SIEMENS: Tren Maya'nın bir parçası olmak
2018 yılında SIEMENS, Tren Maya Projesi'nde enerji üretimi ve iletimi, elektrifikasyon, sinyalizasyon ve otomasyondan tutun da trenlerin kendilerine varıncaya dek bütünlüklü bir hisse teklifinde bulundu. Bu ilgi ve teklif 2021'de de devam etmekte - Fransız Alstom şirketinin ilk ek ödentilerine rağmen. Mart 2021'de, ihale prosedüründeki (Meksika Turizm Bakanlığı FONATUR tarafından yapılan) değişiklikler bildirildi. Görünüşe göre SIEMENS de dahil olmak üzere, daha fazla bölüm için ek ödenek çıkarmak isteyen çok sayıda uluslararası şirket, bu koşulların üç aylık bir süre içerisinde sağlanabilmesinin imkânsız olduğu gerekçesiyle, ihale sürecinde sunulması gereken belgelere ilişkin son teslim tarihini uzatma yetkisi istedi.

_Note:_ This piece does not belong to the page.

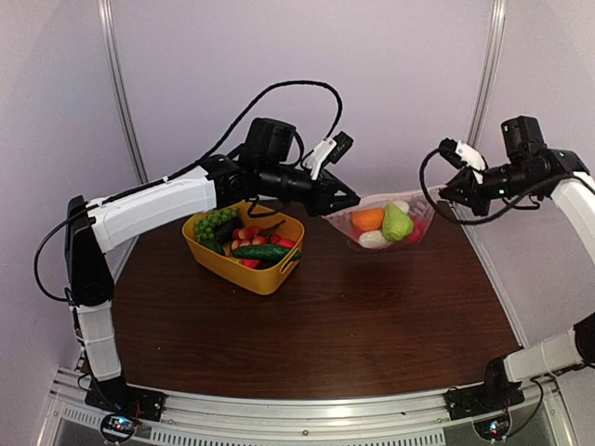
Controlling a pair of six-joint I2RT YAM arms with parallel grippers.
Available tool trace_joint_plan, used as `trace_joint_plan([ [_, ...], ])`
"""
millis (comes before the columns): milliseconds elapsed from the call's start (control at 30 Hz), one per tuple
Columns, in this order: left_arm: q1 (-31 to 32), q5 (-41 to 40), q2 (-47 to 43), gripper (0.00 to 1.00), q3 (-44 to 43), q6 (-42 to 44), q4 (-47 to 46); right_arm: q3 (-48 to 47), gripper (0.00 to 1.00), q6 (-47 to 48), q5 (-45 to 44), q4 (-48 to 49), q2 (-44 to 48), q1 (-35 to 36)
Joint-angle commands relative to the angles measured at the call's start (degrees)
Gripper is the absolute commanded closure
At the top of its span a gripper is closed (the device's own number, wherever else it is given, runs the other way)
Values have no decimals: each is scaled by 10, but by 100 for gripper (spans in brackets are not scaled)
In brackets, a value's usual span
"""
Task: Place the food in the zip-top bag and seal the zipper
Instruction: Zip the zipper of the food storage bag, then set the zipper food storage bag at the center of the board, then reset both arms
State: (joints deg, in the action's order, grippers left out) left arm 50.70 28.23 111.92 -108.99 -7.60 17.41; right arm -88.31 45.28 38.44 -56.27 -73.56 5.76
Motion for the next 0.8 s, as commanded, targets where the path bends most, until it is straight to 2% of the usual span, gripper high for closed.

TÜV Rheinland – Sefalet sertifikaları
Tıpkı SIEMENS gibi Alman TÜV (Teknik Denetim Servisi) Rheinland şirketi de 2018'de Tren Maya Projesi'ne ilgi gösterdi ve çevre sorunlarıyla ilgili daha somut planlar ya da çalışmalar henüz mevcut dahi değilken, bu projeye katılım önergesi sundu. TÜV Rheinland'ın Tren Maya Projesi'nde dahil olduğu görevler, DB ve SIEMENS'te olduğu gibi hayli kapsamlı. Bütün bu araştırmalar, incelemeler, denetlemeler sürecindedir ki; Mayıs 2021'de çöken Mexico City'deki 12 numaralı metro hattı için de Meksika genelindekine benzer görevleri devraldı. Bu felakette 20'den fazla insan öldürüldü. TÜV'ün, Meksika dışında da gerçekleştirdiği şaibeli denetimler ortaya çıktı.

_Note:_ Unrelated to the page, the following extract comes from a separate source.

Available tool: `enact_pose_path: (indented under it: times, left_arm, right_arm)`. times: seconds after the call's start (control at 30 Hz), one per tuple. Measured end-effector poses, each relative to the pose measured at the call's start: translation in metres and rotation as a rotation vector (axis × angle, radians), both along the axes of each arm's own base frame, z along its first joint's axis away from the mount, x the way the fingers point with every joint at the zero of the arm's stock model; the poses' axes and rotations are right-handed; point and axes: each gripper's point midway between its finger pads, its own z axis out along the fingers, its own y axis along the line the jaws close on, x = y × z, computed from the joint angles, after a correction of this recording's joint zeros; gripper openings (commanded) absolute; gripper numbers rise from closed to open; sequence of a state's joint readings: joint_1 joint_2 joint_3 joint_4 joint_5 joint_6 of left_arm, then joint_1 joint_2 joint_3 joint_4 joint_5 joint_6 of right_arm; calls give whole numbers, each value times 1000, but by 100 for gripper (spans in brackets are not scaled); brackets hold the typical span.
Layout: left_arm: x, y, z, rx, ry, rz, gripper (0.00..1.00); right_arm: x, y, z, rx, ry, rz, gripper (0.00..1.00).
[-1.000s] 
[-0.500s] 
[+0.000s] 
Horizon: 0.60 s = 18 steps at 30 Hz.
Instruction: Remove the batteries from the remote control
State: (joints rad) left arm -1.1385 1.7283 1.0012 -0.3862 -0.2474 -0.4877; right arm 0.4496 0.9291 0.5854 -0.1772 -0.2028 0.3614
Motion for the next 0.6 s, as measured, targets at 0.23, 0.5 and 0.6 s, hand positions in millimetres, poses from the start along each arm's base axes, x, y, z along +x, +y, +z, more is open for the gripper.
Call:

TÜV Süd'ün (Güney Distrübütörlüğü) Brezilya'daki bir baraja "güvenlikli" raporu vermesine rağmen, bu barajda meydana gelen patlamada 250'den fazla kişi hayatını kaybetti.
Alman silah endüstrisi ve Tren Maya
Bu kuşbakışı sunu sırasında, Alman şirketlerinin Tren Maya Projesi'yle hiçbir ilgisi olmayan aktörlerini de unutmamak gerekir. Tüm altyapı projesini yönetecek ve kârı alacak olan Meksika Silahlı Kuvvetleri, Avrupalı ve özellikle Alman savunma şirketlerinin daimi müşterisi. Heckler&Koch (NATO ülkelerine silah üretimiyle de bilinen ateşli silah üretim şirketi) gibi şirketler Meksika ile yasadışı silah anlaşmalarına dahil olsalar da Alman Hükümeti geçen yıl bu ülkeye silah ihracatını da onayladı. Alman silahlarının büyük bir kısmı, Zapatista özerk bölgeleri çevresindeki birçok üste ordunun bulunduğu Chiapas gibi özellikle ağır militarize bölgelere ulaşıyor.
ILO Sözleşmesi 169
BM Uluslararası Çalışma Örgütü'nün (ILO) 169 sayılı Sözleşmesi, yerli halkların haklarının korunmasına ilişkin var olan tek uluslararası hukuk sistemi. ILO Sözleşmesi 169'un esası, yerli halkların kendilerini etkileyen projelere katılımını sağlamak üzere görüşmeler gerçekleştirilmesi ve bu halkların katılımının sağlanmasının ilkelerini içeren bir prosedürdür. Almanya bu anlaşmayı on yıllar sonra, 15 Nisan 2021 tarihinde onaylamıştır.
DB (Deutsche Bahn) bir devlet şirketi olduğundan, ILO Sözleşmesi'nin tutarlı bir şekilde uygulanmasını ve böylece DB ve iştiraklerinin Tren Maya Projesi'nden çekilmelerini talep ediyoruz.